As the day went on, I was observing how much they greened up under the light, and as you can see, what a difference a day makes in the world of microgreens!
This is what it looks like as I’m writing this...so good, and so green!
I did some work to our shelving units as well with bungee cords and had some great success setting an additional light that also has the ability to be moved as much or as easily as we prefer it due to it being secured with bungee cords and essentially gravity. Pretty cool. *Also remember, we are using basic fluorescent light bars instead of specialized and more expensive grow-lights.
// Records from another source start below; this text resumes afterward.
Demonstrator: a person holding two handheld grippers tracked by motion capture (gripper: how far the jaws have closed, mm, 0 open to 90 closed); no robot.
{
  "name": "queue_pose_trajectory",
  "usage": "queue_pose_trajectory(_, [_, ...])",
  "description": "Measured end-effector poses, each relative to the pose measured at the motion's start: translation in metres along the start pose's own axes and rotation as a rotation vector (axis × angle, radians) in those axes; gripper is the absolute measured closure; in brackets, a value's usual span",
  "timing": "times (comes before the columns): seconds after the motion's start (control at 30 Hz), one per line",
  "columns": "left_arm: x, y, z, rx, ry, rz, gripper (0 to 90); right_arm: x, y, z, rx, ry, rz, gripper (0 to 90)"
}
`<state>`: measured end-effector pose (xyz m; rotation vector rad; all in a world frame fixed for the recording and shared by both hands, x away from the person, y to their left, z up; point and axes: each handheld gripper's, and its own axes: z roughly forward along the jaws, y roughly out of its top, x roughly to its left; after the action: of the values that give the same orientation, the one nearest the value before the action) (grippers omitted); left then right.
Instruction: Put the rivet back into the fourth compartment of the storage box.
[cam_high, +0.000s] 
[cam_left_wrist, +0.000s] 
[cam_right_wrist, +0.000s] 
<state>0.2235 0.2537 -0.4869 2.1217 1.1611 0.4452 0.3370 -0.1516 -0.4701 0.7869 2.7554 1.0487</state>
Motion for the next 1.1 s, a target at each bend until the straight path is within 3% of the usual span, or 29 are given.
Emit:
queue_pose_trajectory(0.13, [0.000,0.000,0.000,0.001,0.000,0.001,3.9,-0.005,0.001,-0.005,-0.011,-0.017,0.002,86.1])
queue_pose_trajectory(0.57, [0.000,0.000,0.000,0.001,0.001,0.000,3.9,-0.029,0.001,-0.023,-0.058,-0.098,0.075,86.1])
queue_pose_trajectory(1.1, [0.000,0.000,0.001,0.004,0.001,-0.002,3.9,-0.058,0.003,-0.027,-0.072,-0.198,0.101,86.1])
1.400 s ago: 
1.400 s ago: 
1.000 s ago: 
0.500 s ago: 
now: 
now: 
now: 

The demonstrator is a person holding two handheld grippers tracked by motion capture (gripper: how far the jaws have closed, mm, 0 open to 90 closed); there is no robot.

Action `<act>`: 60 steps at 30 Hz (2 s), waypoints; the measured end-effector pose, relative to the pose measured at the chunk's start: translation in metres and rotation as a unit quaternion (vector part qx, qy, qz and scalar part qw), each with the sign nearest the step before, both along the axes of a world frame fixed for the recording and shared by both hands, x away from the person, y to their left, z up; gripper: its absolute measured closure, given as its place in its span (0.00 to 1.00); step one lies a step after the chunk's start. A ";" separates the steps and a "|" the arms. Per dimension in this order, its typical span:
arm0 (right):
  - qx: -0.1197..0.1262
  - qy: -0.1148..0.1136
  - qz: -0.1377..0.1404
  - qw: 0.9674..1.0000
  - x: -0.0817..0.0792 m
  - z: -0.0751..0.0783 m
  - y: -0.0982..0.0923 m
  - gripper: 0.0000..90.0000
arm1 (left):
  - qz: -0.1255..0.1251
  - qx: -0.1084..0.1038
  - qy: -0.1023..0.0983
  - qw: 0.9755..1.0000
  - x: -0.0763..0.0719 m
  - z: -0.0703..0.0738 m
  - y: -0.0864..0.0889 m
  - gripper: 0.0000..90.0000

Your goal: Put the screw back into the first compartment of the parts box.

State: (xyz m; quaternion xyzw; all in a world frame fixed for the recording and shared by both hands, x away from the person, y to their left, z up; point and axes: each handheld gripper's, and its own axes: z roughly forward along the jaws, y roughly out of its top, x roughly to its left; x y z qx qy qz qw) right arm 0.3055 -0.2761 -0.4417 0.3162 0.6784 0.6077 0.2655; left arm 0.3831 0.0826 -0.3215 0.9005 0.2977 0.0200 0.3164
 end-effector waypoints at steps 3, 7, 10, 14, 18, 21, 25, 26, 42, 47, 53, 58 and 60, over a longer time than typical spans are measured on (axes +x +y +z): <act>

We got each of these for about $10/per.
I’ve been posting about composting...com-posting if you will, and you can check it out from its very beginnings, but today is the day to stir!
So first...the weather.
Missouri is in the middle of one of its many odd quasi-seasons which have even been the subject of many memes.
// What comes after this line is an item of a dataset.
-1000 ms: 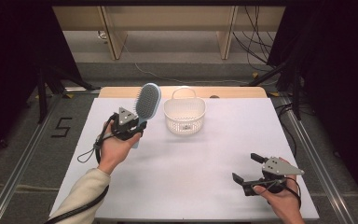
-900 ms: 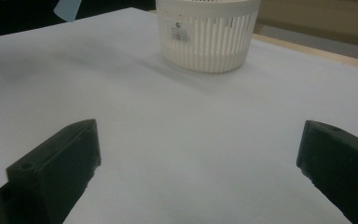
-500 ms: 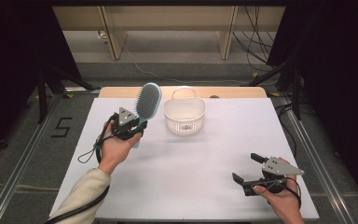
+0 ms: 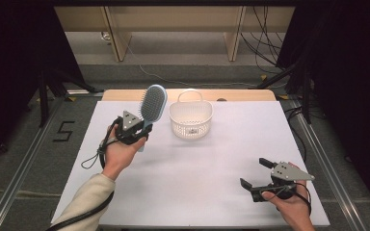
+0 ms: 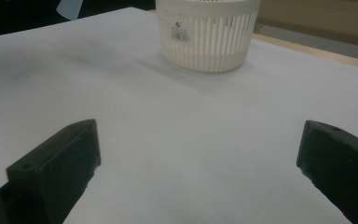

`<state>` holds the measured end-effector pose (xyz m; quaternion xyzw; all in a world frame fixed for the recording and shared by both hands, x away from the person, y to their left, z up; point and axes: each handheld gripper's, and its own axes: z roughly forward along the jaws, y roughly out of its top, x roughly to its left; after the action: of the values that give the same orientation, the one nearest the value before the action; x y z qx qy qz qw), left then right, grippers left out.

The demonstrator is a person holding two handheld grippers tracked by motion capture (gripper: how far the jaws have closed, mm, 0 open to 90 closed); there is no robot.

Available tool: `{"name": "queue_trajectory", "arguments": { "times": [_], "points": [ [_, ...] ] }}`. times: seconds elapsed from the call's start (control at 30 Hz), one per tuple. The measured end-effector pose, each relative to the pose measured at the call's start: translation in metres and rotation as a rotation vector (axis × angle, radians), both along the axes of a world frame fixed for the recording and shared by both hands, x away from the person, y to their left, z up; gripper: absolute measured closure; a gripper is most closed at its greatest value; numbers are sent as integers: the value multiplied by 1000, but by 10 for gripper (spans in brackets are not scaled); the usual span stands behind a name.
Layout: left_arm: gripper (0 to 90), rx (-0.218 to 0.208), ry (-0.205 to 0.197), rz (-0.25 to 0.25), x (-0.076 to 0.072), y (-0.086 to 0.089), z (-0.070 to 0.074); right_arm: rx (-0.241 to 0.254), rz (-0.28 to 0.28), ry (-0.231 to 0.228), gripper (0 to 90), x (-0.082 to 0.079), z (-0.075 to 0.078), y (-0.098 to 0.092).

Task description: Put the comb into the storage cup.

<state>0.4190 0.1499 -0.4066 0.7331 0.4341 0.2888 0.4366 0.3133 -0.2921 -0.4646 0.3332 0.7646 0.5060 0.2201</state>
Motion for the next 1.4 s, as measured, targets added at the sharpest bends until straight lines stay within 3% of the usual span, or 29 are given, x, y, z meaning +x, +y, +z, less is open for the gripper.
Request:
{"name": "queue_trajectory", "arguments": {
  "times": [1.4],
  "points": [
    [699,-37,-49,-41,2,-6,4,3,-1,0,2,0,0,0]
  ]
}}
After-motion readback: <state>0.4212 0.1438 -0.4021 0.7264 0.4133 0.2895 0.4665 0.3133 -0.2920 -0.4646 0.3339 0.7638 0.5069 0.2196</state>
Anyway, it’s raining a lot...it’s been raining for days. Big rain, little rain, torrential rain, sprinkling rain...yesterday it sleeted/hailed (it was small balls of ice, either way)...it’s been raining for days and there are many area farmers concerned with what’s going on with the weather.
That being said, it’s been cold af so I didn’t want to put the compost outside to start out with since it was raining and cold and I’m trying to control this first round as much as possible. Also..it’s been said that it’s not supposed to stink...so I decided to go ahead and put that to the test as well, and I moved it inside. First to our attached (but very old and very drafty) garage, but when it became even colder, I decided to go ahead and move it into the house.
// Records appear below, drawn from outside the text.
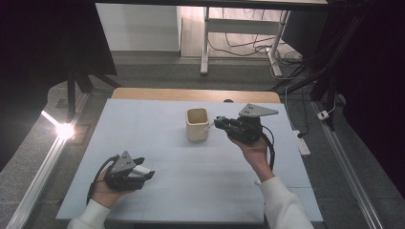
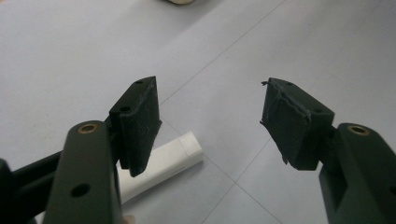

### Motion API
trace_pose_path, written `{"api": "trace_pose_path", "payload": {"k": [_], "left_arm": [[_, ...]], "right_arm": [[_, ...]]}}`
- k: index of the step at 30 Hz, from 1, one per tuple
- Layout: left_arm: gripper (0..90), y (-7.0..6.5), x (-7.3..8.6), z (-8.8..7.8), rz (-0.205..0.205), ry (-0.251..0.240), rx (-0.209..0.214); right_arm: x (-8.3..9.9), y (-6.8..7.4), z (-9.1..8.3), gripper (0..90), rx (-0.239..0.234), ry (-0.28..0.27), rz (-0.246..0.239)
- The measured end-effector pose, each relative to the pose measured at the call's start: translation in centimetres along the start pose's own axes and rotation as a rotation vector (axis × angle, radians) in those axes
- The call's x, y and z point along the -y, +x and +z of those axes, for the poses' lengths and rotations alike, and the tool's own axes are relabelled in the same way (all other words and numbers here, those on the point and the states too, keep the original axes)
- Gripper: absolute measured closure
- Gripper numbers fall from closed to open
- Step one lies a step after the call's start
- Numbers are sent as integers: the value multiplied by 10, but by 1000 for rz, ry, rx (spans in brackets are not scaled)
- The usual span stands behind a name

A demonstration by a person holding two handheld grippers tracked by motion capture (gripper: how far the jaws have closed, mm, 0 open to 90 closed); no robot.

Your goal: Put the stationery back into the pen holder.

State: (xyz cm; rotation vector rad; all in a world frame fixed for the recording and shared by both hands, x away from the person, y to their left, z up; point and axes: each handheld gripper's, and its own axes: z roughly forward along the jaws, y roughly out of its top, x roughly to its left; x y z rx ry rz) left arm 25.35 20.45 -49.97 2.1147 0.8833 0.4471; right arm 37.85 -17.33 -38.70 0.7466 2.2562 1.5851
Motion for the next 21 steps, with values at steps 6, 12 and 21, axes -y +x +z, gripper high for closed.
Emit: {"api": "trace_pose_path", "payload": {"k": [6,12,21], "left_arm": [[357,0,1,1,-8,0,-1],[357,1,1,1,-8,2,0],[356,1,2,2,-7,6,-1]], "right_arm": [[-15,-12,4,792,29,-15,30],[-28,-20,18,792,53,9,30],[-39,-26,42,791,71,50,37]]}}
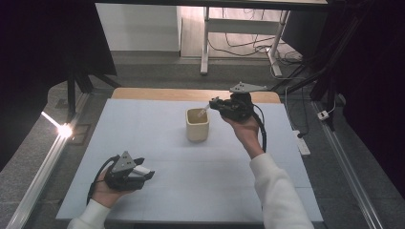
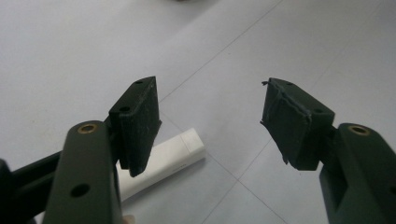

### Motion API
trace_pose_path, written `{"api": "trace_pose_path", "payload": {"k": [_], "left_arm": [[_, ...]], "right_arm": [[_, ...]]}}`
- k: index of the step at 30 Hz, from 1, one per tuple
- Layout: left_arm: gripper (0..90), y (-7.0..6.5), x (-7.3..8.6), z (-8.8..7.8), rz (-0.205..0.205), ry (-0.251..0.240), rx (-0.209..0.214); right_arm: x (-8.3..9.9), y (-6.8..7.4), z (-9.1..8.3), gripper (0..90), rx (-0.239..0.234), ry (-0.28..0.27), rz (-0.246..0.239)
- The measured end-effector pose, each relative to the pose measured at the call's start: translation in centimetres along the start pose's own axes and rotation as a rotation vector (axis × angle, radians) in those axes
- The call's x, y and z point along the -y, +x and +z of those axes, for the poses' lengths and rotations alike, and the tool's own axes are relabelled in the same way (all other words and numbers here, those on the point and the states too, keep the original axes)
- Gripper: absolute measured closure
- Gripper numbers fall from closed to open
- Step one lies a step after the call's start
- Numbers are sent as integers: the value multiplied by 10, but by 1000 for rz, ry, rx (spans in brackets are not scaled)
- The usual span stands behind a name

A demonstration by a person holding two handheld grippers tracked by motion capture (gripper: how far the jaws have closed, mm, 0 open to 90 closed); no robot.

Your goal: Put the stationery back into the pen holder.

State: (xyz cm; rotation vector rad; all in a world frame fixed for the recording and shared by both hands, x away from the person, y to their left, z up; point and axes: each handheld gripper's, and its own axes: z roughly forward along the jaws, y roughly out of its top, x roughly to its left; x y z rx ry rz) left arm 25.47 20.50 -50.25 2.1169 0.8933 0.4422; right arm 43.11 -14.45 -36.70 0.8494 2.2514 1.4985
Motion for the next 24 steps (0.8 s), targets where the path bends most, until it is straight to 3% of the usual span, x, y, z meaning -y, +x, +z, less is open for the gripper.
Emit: {"api": "trace_pose_path", "payload": {"k": [15,19,24], "left_arm": [[355,1,1,1,3,6,-1],[354,0,1,1,5,7,3],[352,0,0,1,-1,3,3]], "right_arm": [[-2,1,25,786,32,84,-23],[0,0,30,640,49,121,-35],[2,0,23,531,58,110,-36]]}}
It has been in the house, in our laundry room, next to the plant shelf for a few days, and unless you are standing right over it...trying to smell it...it doesn’t stink at all. I’m impressed. However...I’m still concerned with the amount of heat it is or isn’t generating. After all, to get the matter to compost, we definitely need heat, and the first time I stirred it up, there was no heat that had been generated...hence my decision to move it from the cold-ass garage into the house.
Instead of turning it every day upon moving it inside, I left it inside the laundry room for 48 hours to see if the warmth back there, combined with the goodies inside the composter, would go ahead and jump-start the process—I was correct, indeed!
Upon just feeling the outside of the outer bucket, I could feel what I thought was warmth, but also wanted to blame it on something like the fact I’d been doing laundry or that it is next to our hot water heater, but upon prying the lid off...I saw it was definitely generating heat and starting to break down much of what’s in there!
I tried to stir it with my stir stick, but found it mixes together much better with hands...so I went for it and mixed it up. The key for this compost method is to make sure you are circulating the mixture from bottom to top, which not only assures even composting, but also gently aerates the soil, which is much-needed as well in this method.
The grain castings from The Scientist’s beer brewing experiments are still breaking down, and at first I thought they were bugs and thought I’d messed something up, but realized quickly that those were just the grain castings.
The compost is moist, but not too much so. I added some coffee grounds, and leftover tomato pasta, along with some dried soils and egg shells to the mix, and I plan to add to the mix tomorrow the used soil from the microgreens harvest. If any extra seeds start to germinate in that process, just make sure you are turning the compost regularly...daily perhaps depending how quickly the compost is digesting, and breaking up any larger pieces you put in there. Also remember to keep your 3:1 ratio of browns to greens to make sure you have even compost! When you add greens, make sure to also add browns!